A 2015 graduate of the Emerging Leaders program, Appleby recently sat down with Open Buffalo to discuss the evolution of her hometown.
Open Buffalo: What drives you to do community work?
Venezia Appleby: Simply put, I have a lot of love to give and I feel it is my duty to express that love in ways that benefit more than just myself or the people closest to me. Humans are social creatures, and therefore I believe it is an expression of my humanity to invest in the construction of a healthy society. We can’t have healthy societies without thriving communities.
Both of my parents and my younger sister are well-loved Buffalo musicians and have made a livelihood through works with communities of artists and educators. I’ve veered a bit from that path and feel motivated to continually discover my own approach to service.
OB: Where did you grow up? How did it shape the leader that you would one day become?
VA: I grew up here in Buffalo, NY. I’ve actually never lived in another city before, so Buffalo has been the reality of my entire life. I was raised here, educated here and employed here. It has been the backdrop for each of my life decisions.

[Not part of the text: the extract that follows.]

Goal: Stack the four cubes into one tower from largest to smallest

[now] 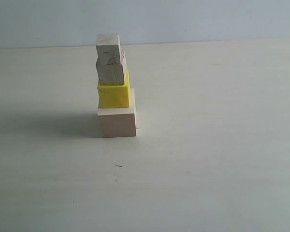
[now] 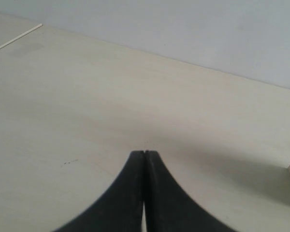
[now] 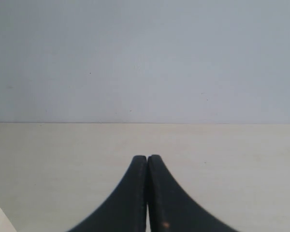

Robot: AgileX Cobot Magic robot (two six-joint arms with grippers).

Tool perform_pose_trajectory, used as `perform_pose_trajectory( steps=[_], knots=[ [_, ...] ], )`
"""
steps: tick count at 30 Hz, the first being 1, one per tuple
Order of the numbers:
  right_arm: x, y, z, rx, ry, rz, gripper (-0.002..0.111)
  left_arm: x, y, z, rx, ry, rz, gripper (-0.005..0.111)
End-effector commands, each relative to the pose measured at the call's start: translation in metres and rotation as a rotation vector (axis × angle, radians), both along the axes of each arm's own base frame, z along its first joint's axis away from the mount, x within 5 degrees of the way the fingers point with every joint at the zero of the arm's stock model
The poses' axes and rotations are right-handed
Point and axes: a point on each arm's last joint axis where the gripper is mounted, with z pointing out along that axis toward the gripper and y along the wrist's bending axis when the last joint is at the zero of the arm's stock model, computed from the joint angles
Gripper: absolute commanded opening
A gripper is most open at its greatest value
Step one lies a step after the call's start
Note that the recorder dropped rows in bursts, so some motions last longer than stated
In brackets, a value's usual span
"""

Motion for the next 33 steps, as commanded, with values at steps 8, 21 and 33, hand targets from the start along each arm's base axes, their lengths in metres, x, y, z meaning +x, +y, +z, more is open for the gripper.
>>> perform_pose_trajectory(
  steps=[8, 21, 33],
  knots=[
    [-0.0014, -0.0008, 0.0002, -0.003, -0.006, -0.003, 0.000, 0.0001, -0.0034, -0.0005, 0.041, -0.003, -0.051, 0.000],
    [-0.0017, -0.0008, -0.0007, -0.005, 0.004, -0.003, 0.000, -0.0001, -0.0037, -0.0012, 0.034, 0.005, -0.052, 0.000],
    [-0.0017, -0.0007, -0.0007, -0.002, 0.004, -0.003, 0.000, -0.0001, -0.0037, -0.0012, 0.034, 0.005, -0.052, 0.000]
  ],
)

I am a true Buffalonian, through and through, for better and worse, so any perspective I can offer in the work I do is coming from a person that isn’t just aware of Buffalo, but is an embodiment of it.

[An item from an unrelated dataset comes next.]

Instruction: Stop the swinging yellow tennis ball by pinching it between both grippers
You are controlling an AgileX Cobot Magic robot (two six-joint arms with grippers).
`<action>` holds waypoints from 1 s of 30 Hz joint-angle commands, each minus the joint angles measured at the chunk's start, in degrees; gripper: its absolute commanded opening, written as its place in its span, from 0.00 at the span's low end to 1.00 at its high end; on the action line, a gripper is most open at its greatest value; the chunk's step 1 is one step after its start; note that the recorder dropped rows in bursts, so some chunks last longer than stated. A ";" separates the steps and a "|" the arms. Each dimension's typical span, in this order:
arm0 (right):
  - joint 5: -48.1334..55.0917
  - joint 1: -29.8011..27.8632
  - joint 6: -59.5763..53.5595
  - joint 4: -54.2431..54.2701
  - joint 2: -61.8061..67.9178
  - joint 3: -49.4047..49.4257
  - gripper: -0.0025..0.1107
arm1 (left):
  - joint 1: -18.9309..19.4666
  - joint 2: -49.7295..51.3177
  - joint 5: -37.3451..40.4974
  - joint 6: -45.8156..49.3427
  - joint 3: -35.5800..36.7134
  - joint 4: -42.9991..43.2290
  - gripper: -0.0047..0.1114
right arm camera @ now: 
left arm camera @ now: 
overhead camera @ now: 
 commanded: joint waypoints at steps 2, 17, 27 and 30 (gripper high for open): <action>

OB: What is one thing that Buffalo does well?
VA: I think that Buffalo does a good job of creating a climate for artists to organically grow their crafts and lifestyles. I’ve always known Buffalo to be a place rich with intellectual, spiritual and artistic resources and, at least up until recently, Buffalo has been a relatively inexpensive place to live. It seems to me that Buffalo is a good place to find a niche, dream a dream, and make it a reality.

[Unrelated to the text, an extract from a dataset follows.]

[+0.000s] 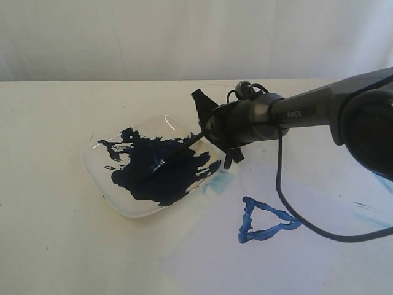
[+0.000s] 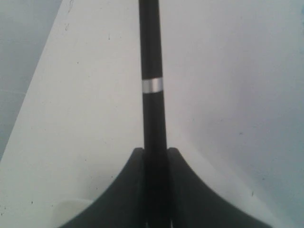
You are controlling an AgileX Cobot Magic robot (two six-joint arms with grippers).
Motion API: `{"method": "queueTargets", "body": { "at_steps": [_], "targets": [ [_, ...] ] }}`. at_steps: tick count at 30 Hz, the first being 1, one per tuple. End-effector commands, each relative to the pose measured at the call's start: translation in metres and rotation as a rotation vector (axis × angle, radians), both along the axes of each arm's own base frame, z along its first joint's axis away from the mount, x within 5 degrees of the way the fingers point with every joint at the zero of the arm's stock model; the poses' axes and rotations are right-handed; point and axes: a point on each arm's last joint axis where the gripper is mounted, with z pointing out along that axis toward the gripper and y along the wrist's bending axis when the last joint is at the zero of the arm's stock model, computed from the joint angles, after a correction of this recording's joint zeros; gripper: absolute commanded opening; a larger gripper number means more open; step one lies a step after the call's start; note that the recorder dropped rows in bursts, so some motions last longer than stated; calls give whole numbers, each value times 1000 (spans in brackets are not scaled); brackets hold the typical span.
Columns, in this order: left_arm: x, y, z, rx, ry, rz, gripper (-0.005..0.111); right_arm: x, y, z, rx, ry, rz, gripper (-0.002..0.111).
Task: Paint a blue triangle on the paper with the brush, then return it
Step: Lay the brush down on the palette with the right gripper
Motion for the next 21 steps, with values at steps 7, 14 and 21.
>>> {"method": "queueTargets", "body": {
  "at_steps": [7,14,21],
  "targets": [
    [-2,1,-2,-3,13,3,0,2,0,-2,-10,-5,16,0],
    [-2,1,-2,-4,15,3,0,2,0,-3,-14,-5,12,9],
    [-2,1,-2,-4,15,3,0,2,0,-3,-15,-5,11,25]
  ]
}}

Not to mention our landscape! Not to get all tree-hugger, but from an archetypal or elemental perspective, we are really “high Earth” here. The Olmsted Park system is a treasure, our downtown is right on the water, and we are surrounded by woods, parks, and mineral mining sites all around.
OB: What is something about Buffalo that you want to fix?
VA: I would like to see more spaces opened up for people that might not fit into the subcultures that already exist. Especially with this “Buffalo renaissance,” I see us leading the way in so many areas (e.g., food and hospitality, medical research, LBGTQ rights, ethnic awareness, business development, artistic development), and even though we have a long way to come in some of those areas, I can’t help but acknowledge how many other voids still exist. I think it would be really supportive to community work in general to engage people that might not yet see spaces that they can be excited to fill.
OB: What is the best piece of advice you ever received?
VA: Well, I don’t know about ever, but a friend of mine once told me that the hardest lesson to learn is that you can care so strongly about a thing and that the person seated right next to you might not care about it one bit. I think it shines a light on our need to acknowledge the vastness represented in our human perspectives.
We can’t force people to care about our causes. The best we can do is to realize our harmonies and discords, and become better dancers!
OB: What is the most memorable lesson that you took away from the Open Buffalo Emerging Leaders program?
VA: Overall, I was just impressed by how much of this work is already being done here, and how many people are making it their responsibility to empower our communities. There are some truly progressive organizations here full of bright, passionate, visionary people. I’m really grateful to Open Buffalo for those connections and happy to call Buffalo my home. Imperfections and all.